[Records from a collection]
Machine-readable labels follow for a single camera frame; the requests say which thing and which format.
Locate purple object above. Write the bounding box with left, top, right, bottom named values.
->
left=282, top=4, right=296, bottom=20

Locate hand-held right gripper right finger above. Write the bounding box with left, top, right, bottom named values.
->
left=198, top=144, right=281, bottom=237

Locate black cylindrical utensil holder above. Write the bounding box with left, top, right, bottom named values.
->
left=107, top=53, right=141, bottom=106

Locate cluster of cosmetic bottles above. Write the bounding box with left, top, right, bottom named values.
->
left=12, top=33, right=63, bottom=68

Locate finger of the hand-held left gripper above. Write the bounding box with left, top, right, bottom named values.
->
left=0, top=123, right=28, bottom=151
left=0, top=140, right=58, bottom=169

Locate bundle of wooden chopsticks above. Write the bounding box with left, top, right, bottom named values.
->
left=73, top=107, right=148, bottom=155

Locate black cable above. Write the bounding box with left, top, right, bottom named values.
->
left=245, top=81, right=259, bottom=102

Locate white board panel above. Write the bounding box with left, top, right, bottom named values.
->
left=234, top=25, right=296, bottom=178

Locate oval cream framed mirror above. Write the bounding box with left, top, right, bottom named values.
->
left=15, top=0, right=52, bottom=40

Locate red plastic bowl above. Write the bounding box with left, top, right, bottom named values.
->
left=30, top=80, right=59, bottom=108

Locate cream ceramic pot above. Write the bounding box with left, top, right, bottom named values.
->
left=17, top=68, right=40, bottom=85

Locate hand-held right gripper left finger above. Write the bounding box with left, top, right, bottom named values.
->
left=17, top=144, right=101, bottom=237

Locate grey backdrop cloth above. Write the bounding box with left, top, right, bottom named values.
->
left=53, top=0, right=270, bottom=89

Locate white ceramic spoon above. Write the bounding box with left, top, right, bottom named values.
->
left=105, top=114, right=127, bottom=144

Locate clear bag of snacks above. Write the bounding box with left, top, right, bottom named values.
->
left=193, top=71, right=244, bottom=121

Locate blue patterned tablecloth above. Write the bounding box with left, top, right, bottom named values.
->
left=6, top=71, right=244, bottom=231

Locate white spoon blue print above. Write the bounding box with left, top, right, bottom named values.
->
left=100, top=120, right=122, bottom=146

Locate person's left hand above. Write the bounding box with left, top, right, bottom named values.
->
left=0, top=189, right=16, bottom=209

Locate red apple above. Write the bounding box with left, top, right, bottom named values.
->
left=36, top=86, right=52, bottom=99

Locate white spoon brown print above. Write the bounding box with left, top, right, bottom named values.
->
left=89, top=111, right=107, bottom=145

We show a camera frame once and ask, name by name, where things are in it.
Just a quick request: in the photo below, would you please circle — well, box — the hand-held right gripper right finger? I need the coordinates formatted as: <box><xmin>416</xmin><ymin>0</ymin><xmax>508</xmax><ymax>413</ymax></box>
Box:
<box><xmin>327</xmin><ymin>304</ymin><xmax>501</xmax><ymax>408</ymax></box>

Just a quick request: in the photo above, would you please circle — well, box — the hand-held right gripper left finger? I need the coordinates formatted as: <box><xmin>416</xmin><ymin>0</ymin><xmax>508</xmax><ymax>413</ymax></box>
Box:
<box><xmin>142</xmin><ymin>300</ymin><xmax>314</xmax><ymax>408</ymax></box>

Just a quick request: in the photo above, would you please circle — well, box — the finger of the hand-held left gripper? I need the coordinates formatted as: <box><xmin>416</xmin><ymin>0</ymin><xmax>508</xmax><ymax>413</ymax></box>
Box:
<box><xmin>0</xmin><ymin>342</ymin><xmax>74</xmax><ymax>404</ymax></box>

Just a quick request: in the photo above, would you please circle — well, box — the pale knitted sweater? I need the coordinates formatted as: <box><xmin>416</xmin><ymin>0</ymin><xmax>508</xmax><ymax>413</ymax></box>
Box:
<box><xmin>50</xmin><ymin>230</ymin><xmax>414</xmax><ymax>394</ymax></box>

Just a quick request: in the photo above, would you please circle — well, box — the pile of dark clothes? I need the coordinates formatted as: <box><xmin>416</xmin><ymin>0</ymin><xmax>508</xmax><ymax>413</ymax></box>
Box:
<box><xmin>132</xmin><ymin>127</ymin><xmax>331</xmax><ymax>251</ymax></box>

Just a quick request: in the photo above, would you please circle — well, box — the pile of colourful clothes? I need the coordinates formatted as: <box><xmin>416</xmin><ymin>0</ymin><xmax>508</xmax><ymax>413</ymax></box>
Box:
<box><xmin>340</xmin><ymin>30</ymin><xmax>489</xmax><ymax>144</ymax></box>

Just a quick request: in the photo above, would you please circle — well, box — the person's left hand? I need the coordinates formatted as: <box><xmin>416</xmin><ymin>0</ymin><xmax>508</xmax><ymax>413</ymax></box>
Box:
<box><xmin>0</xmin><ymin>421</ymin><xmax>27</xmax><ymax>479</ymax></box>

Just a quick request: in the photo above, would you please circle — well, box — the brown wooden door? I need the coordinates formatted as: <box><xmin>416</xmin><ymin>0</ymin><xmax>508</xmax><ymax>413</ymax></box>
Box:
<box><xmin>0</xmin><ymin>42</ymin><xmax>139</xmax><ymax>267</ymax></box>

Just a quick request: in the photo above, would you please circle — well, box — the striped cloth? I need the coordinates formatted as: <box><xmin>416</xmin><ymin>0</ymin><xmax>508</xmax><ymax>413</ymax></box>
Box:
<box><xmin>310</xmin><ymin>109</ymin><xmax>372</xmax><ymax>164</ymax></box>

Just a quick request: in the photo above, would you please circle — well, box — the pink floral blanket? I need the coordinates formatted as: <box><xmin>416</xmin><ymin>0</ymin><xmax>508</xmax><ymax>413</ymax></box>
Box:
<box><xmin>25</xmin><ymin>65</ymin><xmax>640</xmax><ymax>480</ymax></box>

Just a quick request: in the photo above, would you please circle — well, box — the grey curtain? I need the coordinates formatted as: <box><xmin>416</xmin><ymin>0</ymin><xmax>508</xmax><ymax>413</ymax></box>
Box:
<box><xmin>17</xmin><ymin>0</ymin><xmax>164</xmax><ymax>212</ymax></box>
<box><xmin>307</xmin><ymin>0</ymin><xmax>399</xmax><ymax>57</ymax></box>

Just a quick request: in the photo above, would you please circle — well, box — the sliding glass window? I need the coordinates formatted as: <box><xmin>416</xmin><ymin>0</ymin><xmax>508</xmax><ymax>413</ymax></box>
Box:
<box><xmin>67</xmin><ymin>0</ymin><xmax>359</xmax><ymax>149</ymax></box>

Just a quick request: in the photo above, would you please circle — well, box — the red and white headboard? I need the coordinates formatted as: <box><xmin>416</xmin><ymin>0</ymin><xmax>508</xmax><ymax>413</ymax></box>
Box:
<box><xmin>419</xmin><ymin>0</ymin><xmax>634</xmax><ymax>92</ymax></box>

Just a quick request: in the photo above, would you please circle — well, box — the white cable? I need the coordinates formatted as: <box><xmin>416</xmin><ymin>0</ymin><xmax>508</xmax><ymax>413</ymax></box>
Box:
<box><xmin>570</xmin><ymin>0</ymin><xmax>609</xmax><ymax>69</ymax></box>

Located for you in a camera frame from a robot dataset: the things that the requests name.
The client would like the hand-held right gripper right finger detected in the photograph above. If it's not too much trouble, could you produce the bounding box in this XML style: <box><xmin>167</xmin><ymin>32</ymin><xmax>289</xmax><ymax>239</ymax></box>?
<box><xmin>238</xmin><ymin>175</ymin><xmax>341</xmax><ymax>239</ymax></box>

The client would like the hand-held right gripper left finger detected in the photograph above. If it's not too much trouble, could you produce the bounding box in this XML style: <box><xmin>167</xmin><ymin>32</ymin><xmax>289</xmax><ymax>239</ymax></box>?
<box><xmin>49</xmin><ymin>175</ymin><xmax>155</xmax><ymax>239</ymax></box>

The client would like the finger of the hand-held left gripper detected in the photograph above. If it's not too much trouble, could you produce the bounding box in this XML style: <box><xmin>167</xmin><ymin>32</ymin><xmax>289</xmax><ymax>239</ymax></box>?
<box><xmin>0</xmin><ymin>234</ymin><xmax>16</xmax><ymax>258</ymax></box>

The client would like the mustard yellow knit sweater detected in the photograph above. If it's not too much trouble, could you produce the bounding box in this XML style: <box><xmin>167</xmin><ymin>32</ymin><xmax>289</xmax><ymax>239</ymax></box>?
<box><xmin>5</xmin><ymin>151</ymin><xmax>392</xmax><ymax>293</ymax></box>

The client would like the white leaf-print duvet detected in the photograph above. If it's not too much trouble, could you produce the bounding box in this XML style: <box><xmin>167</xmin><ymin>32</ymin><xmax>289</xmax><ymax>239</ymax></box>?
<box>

What you should do = Only the lines from the one holding "The client would like the mustard" through the final line of the entries, both included, should be given again, word for word.

Answer box =
The client would like the mustard yellow knit sweater detected in the photograph above. If it's not too much trouble, could you produce the bounding box in this XML style: <box><xmin>167</xmin><ymin>32</ymin><xmax>289</xmax><ymax>239</ymax></box>?
<box><xmin>5</xmin><ymin>151</ymin><xmax>392</xmax><ymax>293</ymax></box>

The client would like the white leaf-print duvet detected in the photograph above. If it's not too much trouble, could you produce the bounding box in this XML style: <box><xmin>167</xmin><ymin>32</ymin><xmax>289</xmax><ymax>239</ymax></box>?
<box>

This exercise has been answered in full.